Menurut Irwan Abdullah dalam bukunya Konstruksi
dan Reproduksi Kebudayaan (2007), ada dua hal yang bakal terjadi. Pertama, adaptasi
kultural para pendatang dengan kebudayaan tempat bermukim, menyangkut adaptasi
nilai dan praktik secara umum. Meskipun kebudayaan local tidak memiliki daya
paksa, diyakini hal itu memiliki pengaruh penting.
Kedua, terjadinya proses
pembentukan identitas individual yang mengacu kepada nilai budaya asalnya. Menurut
Ben Anderson, kebudayaan kerap mejadi imagined
value yang ada dalam nalar setiap orang walau dia berada di luar lingkungan
budaya tersebut. Tingkat penerimaan individu terhadap budaya lokal setempat
atau budaya asal ditentukan oleh dominasi budaya terhadap individu dan
masyarakat tersebut.
Enam Rumus
Globalisasi kerap melahirkan
turbulensi budaya bagi mereka yang berada di pinggiran. Untuk itu diperlukan
kecerdasan budaya yang dirumuskan dengan enam kata kunci; kritis, adaptif, normatif, integratif, solutif, dan berkemajuan.
Kritis mengandung makna bahwa
setiap kita harus menyadari jika budaya itu merupakan produksi manusia yang tak
boleh diterima begitu saja tanpa saringan. Ukuran kebenarannya bukan diletakkan
pada tren, keumuman atau segala yang berasal dari Barat sebagai pusat, tetapi
pada nilai-nilai kemanusiaan. Filsafat dibutuhkan sebagai pisau analisis untuk
semua produk kebudayaan yang tersaji. sayangnya, sebagian dari kita telah
menghakimi filsafat sebagai biang kesesatan.
Rumus kedua, prinsip adaptatif.
Bila tidak bertentangan dengan nilai agama, moral, norma dan etika,
mengadaptasi kebudayaan perlu dilakukan. Ketika mahasiswa tingkat sarjana
belajar filsafat Barat, tujuannya bukan untuk meniru orang Barat, tetapi untuk
belajar metode berfikirnya, mencari jawaban dari pertanyaan, mengapa budaya
kebudayaan Barat maju dari sisi ilmu pengetahuan dan teknologi. Sikap disiplin,
kerja keras, selalu ingin berprestasi, mengedepankan pendekatan ilmu
pengetahuan dan pemanfaatan teknologi dalam kehidupan adalah conto budaya yang perlu
diadaptasi.
Kata kunci ketiga dari kecerdasan
berbudaya itu adalah normatif. Bila filsafat membantu mengkritisi nilai laten
yang menyelinap dari setiap symbol budaya, maka sikap normatif, kukuh, dan ajek
pada nilai-nilai tauhid akan menjadi kekuatan utama untuk membuang segala
nilai-nilai yang negative dari suatu budaya.
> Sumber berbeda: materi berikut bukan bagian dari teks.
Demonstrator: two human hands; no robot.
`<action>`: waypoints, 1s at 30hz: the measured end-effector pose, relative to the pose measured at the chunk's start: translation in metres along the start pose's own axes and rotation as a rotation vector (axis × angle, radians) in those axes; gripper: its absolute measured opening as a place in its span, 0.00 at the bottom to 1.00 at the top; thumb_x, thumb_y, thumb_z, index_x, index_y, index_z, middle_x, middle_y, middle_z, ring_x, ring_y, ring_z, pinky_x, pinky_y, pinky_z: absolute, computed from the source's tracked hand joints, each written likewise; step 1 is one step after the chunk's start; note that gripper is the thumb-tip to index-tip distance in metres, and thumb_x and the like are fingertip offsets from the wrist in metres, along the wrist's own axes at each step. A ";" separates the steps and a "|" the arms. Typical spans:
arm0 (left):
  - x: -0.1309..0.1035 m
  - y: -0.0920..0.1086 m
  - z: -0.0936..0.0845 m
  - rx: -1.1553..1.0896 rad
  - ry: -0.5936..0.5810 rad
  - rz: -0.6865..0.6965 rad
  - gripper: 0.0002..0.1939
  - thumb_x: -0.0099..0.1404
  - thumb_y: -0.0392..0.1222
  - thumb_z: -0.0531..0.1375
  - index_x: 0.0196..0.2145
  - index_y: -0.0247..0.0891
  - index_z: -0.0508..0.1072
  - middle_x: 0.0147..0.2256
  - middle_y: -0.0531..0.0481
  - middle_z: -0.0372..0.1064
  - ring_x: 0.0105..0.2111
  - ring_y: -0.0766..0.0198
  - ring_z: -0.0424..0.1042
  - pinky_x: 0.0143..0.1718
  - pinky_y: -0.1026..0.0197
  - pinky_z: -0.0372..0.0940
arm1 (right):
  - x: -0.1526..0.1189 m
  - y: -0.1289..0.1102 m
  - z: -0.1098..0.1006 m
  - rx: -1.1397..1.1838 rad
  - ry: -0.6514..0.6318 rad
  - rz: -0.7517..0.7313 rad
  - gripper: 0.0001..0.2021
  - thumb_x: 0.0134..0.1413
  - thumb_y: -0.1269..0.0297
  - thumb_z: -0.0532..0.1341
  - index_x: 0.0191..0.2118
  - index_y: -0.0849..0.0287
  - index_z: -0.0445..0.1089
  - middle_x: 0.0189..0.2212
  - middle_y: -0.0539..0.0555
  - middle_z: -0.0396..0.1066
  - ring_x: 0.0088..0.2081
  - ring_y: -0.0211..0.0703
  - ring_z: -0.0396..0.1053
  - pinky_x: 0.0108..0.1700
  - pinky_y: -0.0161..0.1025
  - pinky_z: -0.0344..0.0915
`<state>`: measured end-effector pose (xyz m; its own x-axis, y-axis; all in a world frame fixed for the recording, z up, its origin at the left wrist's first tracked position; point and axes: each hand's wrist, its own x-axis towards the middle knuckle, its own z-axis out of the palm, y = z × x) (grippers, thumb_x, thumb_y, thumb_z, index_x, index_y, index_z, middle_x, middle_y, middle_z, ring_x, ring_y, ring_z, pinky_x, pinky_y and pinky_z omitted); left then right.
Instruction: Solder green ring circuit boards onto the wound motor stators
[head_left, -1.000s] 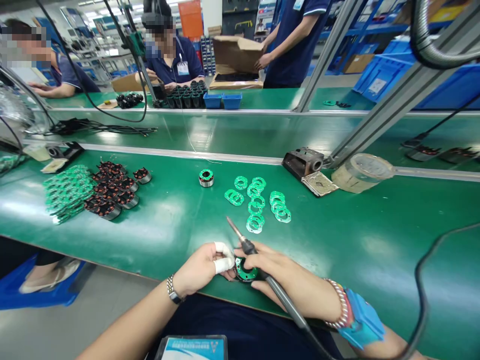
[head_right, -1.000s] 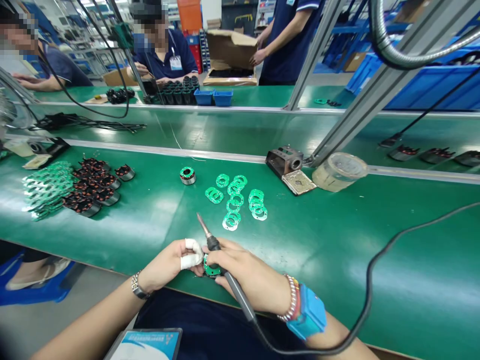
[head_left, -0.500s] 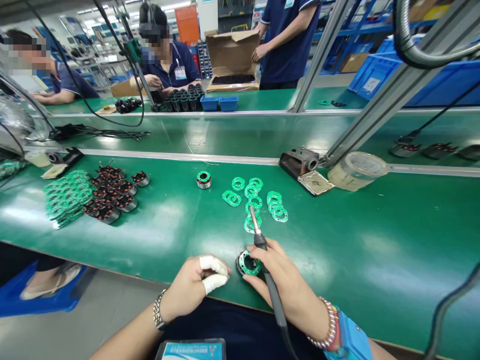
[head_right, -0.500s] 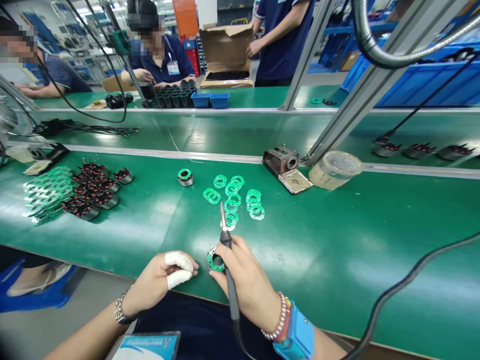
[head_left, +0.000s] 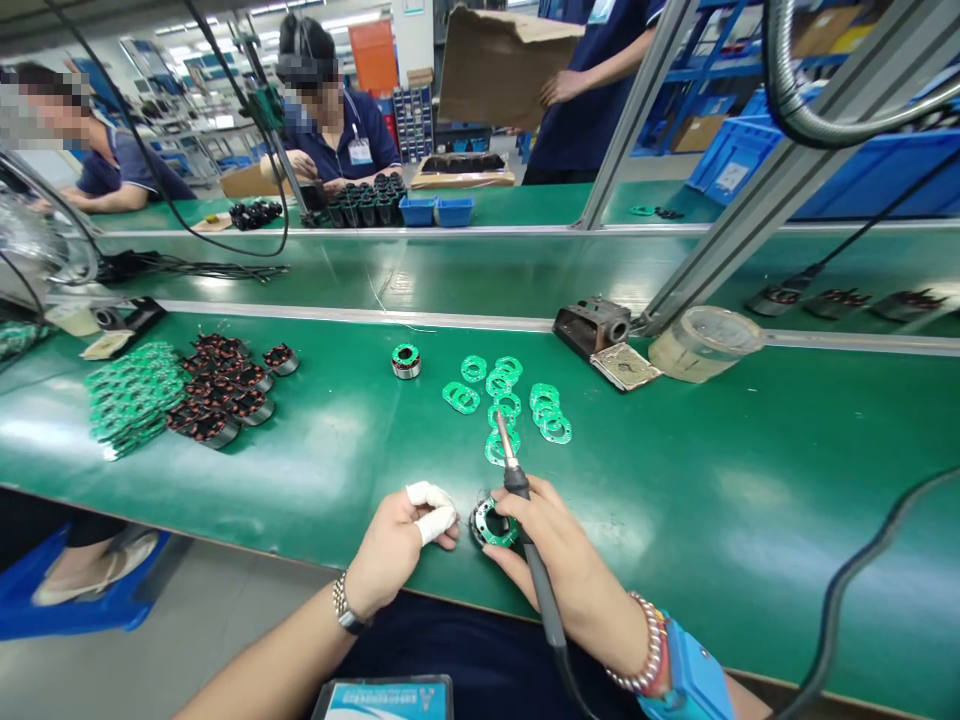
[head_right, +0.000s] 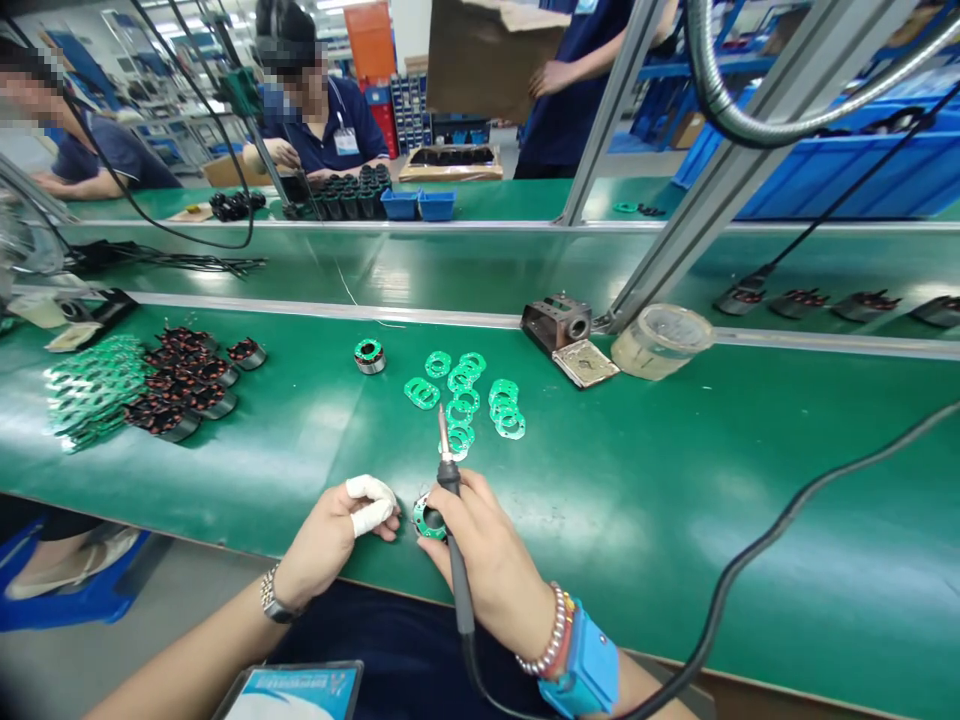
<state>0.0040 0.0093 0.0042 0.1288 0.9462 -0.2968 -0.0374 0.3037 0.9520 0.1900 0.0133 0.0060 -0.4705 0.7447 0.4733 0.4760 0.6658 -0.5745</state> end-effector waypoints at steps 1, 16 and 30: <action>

Keempat, perlu diingat bahwa
nilai agama dan berbagai nilai budaya yang ada dalam masyarakat harus
diintegrasikan. Persoalannya kemudian akan lahir dominasi dan yang
terpinggirkan. Dialog, komunikasi terbuka, dan sikap menghormati kebenaran yang
lain dengan tetap berpegang teguh pada keyakinan sendiri, akan mencairkan
kebekuan dan mempermudah proses integrasi itu. Tentu membutuhkan waktu, tetapi
mereka yang cerdas budayanya, pasti akan sanggup menjadi perekat dari setiap
sekat kebudayaan dan melihat keragaman sebagai keindahan dan bukti keesaan-Nya.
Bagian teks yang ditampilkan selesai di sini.